DUBLAJ EŞLİĞİNDE BİR ÖNE İKİ GERİYE

Yaşar İÇEN 30 Eyl 2019

Yaşar İÇEN
"Mahsun Kırmızıgül'ün popüler olduğu ilk yıllar... Bir gün televizyonda Kırmızıgül'ün röportajını izlerken arkadaşım hayal kırıklığı içerisinde iç çekerek 'bu çocuk konuşunca tüm karizmasını yitiriyor keşke hiç konuşmasa da biri arkadan dublaj yapsa' demişti..."

Yıllar önceme kazınan bu anı Ali Babacan ile su yüzüne çıktı. Laf aramızda biri arkadan dublaj yapsa da uzun süreli olmaz bu gibi durumlar. Er yada geç perde arkasında dublajı yapan kişi deşifre olur ve ‘vayyy sen misin bizi kandıran’ diye hem öndeki hem de arkadaki büyük tepki alır!
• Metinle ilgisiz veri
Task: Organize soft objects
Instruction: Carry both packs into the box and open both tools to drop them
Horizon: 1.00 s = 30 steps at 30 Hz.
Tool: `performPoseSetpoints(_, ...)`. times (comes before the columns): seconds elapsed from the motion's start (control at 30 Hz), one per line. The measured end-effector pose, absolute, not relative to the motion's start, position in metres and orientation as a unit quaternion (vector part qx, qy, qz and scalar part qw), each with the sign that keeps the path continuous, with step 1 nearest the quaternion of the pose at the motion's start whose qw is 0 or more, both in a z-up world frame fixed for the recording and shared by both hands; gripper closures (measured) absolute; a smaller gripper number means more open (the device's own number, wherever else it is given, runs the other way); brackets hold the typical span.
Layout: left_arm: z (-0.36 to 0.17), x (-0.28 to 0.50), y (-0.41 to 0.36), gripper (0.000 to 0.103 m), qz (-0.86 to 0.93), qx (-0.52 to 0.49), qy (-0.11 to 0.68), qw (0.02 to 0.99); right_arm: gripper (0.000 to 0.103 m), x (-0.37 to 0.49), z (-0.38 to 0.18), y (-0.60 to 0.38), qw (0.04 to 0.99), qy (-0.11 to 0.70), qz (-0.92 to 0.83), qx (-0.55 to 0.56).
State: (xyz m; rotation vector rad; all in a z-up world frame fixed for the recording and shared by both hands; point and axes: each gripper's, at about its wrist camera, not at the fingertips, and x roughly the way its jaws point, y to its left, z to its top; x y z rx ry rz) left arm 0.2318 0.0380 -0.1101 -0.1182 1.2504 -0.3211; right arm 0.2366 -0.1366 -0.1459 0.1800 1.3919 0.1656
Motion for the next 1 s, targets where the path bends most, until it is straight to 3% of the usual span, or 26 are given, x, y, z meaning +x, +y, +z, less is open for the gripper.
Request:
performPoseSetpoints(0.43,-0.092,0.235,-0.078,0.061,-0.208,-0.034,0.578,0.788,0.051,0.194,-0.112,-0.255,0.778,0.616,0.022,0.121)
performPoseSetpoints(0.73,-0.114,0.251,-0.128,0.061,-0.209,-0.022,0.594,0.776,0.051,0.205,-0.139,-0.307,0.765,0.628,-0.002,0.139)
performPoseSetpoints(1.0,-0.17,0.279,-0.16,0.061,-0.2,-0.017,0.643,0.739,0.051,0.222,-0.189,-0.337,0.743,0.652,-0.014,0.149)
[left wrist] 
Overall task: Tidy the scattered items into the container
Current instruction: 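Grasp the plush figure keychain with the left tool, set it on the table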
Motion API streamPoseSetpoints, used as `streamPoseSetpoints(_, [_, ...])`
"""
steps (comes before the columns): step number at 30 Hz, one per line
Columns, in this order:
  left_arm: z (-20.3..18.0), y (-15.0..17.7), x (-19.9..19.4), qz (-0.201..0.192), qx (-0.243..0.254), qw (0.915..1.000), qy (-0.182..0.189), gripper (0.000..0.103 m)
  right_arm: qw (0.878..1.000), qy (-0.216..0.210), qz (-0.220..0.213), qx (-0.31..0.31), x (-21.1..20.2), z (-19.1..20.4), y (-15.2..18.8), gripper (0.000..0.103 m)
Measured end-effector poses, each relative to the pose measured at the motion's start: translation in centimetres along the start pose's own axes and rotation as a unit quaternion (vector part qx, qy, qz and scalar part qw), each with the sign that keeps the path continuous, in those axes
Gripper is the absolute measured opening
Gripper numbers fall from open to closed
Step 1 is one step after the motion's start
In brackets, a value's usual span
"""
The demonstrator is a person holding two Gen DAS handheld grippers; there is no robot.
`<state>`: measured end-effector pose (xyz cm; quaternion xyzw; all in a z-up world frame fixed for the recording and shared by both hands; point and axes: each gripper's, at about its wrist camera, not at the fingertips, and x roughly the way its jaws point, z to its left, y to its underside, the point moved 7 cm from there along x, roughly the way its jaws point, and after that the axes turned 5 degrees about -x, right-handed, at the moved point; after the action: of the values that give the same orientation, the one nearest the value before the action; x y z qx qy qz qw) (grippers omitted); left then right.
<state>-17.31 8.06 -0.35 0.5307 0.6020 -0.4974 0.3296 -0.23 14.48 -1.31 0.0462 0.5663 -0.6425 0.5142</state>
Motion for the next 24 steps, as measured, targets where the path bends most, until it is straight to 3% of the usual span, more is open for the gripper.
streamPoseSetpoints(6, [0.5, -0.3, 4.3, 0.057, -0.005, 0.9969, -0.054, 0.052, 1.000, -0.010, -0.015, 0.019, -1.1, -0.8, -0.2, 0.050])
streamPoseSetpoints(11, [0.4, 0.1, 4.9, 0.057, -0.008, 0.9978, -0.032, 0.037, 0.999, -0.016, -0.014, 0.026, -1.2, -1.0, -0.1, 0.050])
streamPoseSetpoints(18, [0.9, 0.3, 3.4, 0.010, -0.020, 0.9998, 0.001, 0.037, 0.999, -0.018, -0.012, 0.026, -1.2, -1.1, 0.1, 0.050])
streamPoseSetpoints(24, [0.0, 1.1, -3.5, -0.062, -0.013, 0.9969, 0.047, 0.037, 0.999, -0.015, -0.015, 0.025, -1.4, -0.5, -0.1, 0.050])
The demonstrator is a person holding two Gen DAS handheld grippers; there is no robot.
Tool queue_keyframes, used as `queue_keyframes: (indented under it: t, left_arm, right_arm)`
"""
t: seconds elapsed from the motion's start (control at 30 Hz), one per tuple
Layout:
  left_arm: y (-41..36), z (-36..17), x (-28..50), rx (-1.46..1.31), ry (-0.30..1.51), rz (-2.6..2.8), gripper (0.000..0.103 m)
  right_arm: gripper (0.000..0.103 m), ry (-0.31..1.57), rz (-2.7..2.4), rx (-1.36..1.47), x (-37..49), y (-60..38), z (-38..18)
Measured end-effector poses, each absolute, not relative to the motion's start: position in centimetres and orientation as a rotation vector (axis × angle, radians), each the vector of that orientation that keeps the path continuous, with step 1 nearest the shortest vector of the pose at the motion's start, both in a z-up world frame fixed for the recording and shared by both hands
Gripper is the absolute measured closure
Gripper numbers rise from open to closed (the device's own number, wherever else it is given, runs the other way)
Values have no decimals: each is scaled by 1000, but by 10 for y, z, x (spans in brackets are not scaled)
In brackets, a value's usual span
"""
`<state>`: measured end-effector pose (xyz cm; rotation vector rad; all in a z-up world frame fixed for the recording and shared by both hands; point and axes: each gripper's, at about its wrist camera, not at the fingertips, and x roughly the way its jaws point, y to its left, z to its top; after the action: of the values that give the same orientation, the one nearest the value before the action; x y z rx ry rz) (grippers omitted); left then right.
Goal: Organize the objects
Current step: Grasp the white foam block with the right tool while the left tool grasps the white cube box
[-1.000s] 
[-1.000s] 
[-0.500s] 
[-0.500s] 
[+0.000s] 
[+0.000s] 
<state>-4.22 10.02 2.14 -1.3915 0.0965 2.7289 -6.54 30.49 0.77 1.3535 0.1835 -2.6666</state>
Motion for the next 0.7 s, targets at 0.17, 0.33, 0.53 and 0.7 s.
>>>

Sizi bilmem ama şimdiye kadar ‘keşke hiç konuşmasa’ dediğim sayısız insanla karşılaştım ve başımı duvarlara vurma hissiyle kahroldum! Ve hatta ‘seni bize reva göreni, o koltuğa seni getireni, arkana takılıp seni şakşaklayanı Allah ala da susuz çöllere ata ve bir daha geri vermeye inşallah’ dedim sayısını hatırlamayacak kadar...
Kısaca kimi konuştukça devleşir kimi de konuştukça konfeti misali ‘puff’ diye savrulur gider...
Geçtiğimiz günlerde bir Güneydoğu gerçeği olan ‘kaçakçıların mayınlı alanı eşekler ile temizleme’ hatırlatmasıyla Ahmet Davutoğlu’nun riski yüklenmesi için nasıl oyuna getirildiğine değinmiştim ve yine aynı yazımda ‘yakında Ali Babacan analizim var’ demiştim. Haydi buyrun analize...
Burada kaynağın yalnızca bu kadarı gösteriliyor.